One of the smartest things here is the inclusion of sensors in the charging case — namely, light and temperature. The idea is to sync your sleep patterns with environmental data to see how your environment affects you. All this information is collected in a special application. The company will also offer an application programming interface (API) for integration with Apple, Google, and other health apps. The company also plans to open up access to content developers, as meditation apps seem to be a given here.

Preloaded sounds are still there. You pick one of 10 from a list that includes things like running water and white noise (I’m told it’s actually brown noise, but South Park may have killed that term for good). There is only enough storage space on board for one person. It also means that you cannot store audio – such as an audiobook – locally. You’ll need to download things to your phone before a long flight.

Active noise cancellation is also on the list of potential future features, but the current iteration instead relies on passive cancellation (through the seal formed by the silicone add-on) and “sound masking,” which is pretty much what it sounds like. The Sleepbuds use a hearing aid battery, which the company says will give you about 10 hours on a charge. Meanwhile, the case contains four full charges, which are significant numbers, if true.

The footprint is imperceptibly thicker than the Bose versions – likely due to the additional functionality.

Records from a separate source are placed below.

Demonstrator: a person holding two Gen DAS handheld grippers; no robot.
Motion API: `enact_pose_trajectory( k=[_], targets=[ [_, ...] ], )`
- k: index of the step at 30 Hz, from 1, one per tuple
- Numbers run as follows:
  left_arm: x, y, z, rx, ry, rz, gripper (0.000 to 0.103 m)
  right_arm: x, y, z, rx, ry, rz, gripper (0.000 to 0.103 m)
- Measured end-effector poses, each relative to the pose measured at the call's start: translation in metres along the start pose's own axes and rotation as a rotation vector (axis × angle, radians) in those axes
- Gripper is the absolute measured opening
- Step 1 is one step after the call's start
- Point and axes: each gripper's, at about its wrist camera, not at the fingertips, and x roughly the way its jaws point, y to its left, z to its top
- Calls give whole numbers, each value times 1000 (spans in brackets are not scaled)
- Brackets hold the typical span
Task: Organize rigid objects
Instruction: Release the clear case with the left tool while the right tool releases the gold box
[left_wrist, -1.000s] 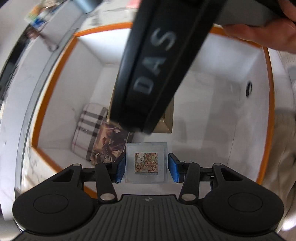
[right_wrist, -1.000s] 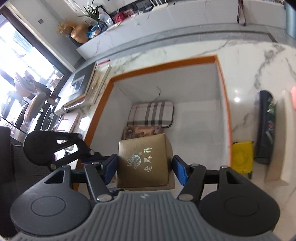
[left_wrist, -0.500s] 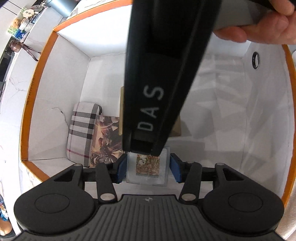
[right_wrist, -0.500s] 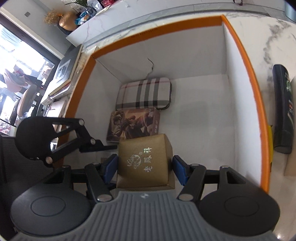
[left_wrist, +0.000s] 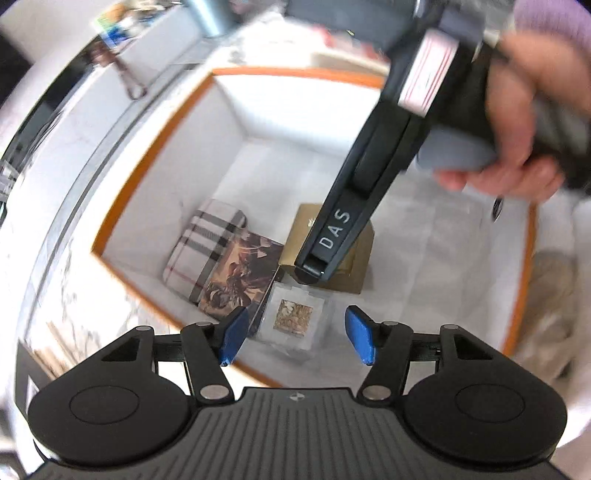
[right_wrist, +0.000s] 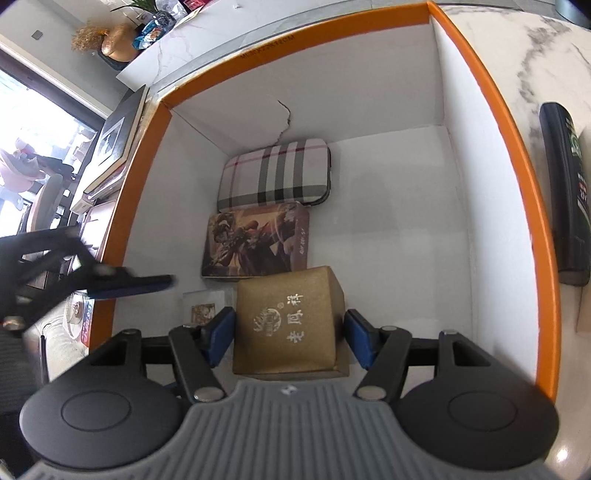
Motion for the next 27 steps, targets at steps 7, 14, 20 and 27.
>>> enact_pose_trajectory(
  k=[7, 14, 20, 27],
  targets=[
    [-30, -5, -4, -152, -62, 26, 79, 10, 8, 1, 35, 21, 14, 65],
    [-50, 4, -25, -268, -71, 61, 82, 12, 14, 3, 13, 20, 10, 67],
    [-49, 10, -41, -390, -21, -1, 69, 3, 16, 0, -75, 37, 36, 71],
    [-45, -7, -50, -388, -10, -33, 43, 16, 41, -14, -236, 129, -61, 76]
  ],
)
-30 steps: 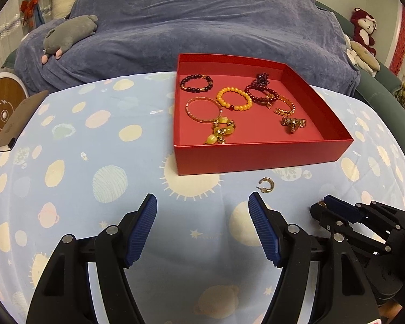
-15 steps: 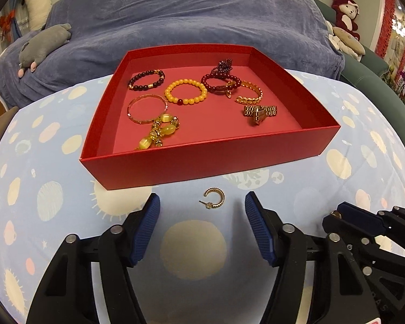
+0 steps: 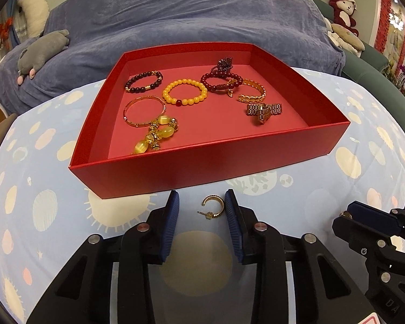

The silicone wingtips are also slightly different, but other than that the headphones are largely unchanged. As for the name, the company tells me it’s a reference to the slightly differently spelled city and the northern lights. When I pointed out that Oslo was too far south to see this phenomenon, they corrected me – apparently you can get a view now and then. I think Tromsø does not have the same ring.

The headphones will be made available through Kickstarter at launch. Ozlow says this is less about funding than about community outreach. She has $10.1 million in her coffers and looks like she’s not looking to fundraise again anytime soon. It will be available to pre-order for $249 and you will get another $50 at launch. It’s still quite expensive, but it seems to have been fully realized this time around.